Aliás, Alice Schwarzer diz isso muito claramente: “[…] a definição das classes não convém às mulheres. A exploração primária das mulheres – trabalho doméstico, educação das crianças, atenção ao homem e seu trabalho específico – alcança as diferenças de classes – nem a raça e nem a classe social – e determina a vida humana tanto como o sexo”. As contradições de classe no capitalismo são simplesmente ignoradas ou minimizadas, colocando-se em evidência outras contradições antigas ou novas, objetivamente existentes ou inclusive inventadas; em todo o caso não são essas jamais as contradições mais importantes. Confundem-se conceitos como classe, raça ou sexo: “O modelo patriarcal é o fundamental, a partir do qual funciona outros mecanismos de dominação: o racismo, o capitalismo e o imperialismo. Ele mostra a correspondência entre a polarização masculino/feminino e os valores sociais atribuídos à mesma (forte, débil, etc.), por uma parte, e certos estereótipos culturais, por outra, a respeito dos quais os dirigentes classificam as minorias, as classes e os povos”.
Todas essas afirmações não reconhecem o nexo entre o racismo, o fascismo e o patriarcado, e os sistemas dominantes. A análise se limita às manifestações do capitalismo consideradas como totalmente autônomas. Fala-se, então, do interesse “capitalista-patriarcal” dos homens. Terá o operário um interesse capitalista em oprimir sua mulher? Que benefício obteria com isso? Que ganharia com a discriminação salarial de sua mulher, que implicaria a redução do orçamento familiar? Será que a diferença entre os lucros dos donos das múltis e os salários dos operários dessas múltis é tão pequena, em relação à diferença entre o trabalhador e a trabalhadora? Não considerando o homem como ser social, a competição e o lucro, por exemplo, são caracterizados como valores masculinos (e ignoram as funções desses valores como sistema capitalista, tanto no que respeita à produção como aos lucros auferidos).
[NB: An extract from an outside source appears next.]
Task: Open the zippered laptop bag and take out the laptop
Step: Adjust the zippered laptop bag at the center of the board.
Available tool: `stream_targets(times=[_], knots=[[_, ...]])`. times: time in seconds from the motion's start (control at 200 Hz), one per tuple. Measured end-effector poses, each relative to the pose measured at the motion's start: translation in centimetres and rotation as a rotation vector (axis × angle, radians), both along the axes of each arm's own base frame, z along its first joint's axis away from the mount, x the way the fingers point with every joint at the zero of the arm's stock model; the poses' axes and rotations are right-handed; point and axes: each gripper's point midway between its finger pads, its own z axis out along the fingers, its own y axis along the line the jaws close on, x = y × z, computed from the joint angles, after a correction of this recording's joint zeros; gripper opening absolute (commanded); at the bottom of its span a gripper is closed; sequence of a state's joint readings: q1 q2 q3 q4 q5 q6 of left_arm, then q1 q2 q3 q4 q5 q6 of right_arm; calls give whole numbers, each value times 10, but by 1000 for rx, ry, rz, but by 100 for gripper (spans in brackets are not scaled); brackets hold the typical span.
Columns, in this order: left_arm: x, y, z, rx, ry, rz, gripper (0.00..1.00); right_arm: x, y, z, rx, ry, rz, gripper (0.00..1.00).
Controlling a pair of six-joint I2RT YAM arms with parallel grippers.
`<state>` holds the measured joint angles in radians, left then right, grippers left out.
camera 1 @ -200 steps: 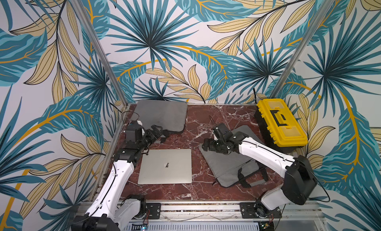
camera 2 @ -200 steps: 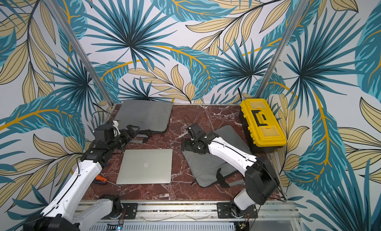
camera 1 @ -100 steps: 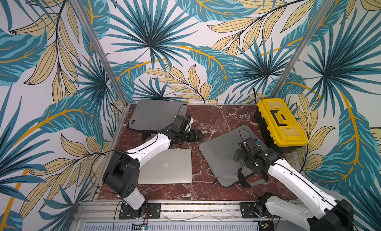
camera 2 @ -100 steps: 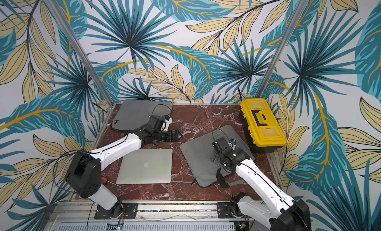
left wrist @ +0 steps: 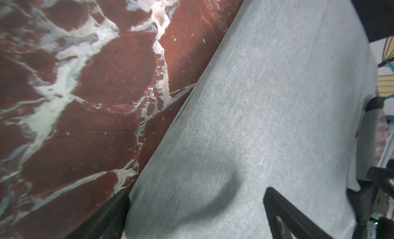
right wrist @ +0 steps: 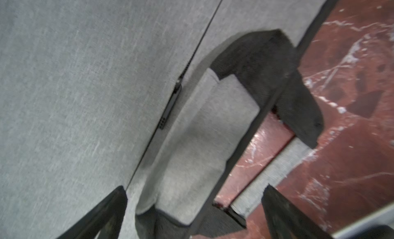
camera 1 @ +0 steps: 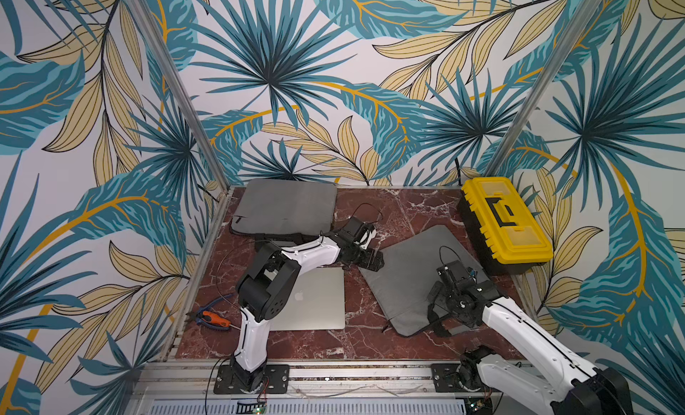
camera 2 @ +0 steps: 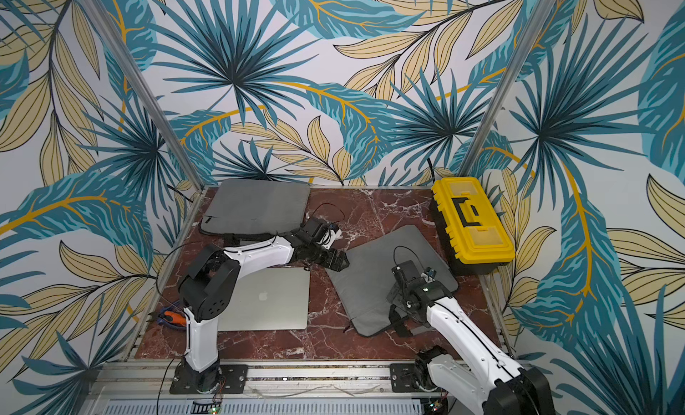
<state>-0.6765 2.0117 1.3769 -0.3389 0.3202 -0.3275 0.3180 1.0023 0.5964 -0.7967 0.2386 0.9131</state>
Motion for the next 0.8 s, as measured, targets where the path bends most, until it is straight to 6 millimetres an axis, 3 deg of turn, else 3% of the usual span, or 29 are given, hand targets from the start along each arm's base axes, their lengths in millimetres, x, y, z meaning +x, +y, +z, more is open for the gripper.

No entanto, as mulheres, como os homens, estão submetidas a mecanismos de opressão que o sistema lhes impõe. Por isso, considerar isoladamente essas opressões, como o fazem algumas correntes e personalidades feministas, sem explicar a relação entre a discriminação da mulher e a propriedade privada, entre a exploração e a opressão, indireta e lamentavelmente estão alimentando o sistema.
Foram essas teorias que através de grandes frases ditas revolucionárias e com grande ressonância nos meios de comunicação de massas (era claro o interesse do sistema) tiveram – e têm – uma grande influência sobre o neofeminismo dos anos 60.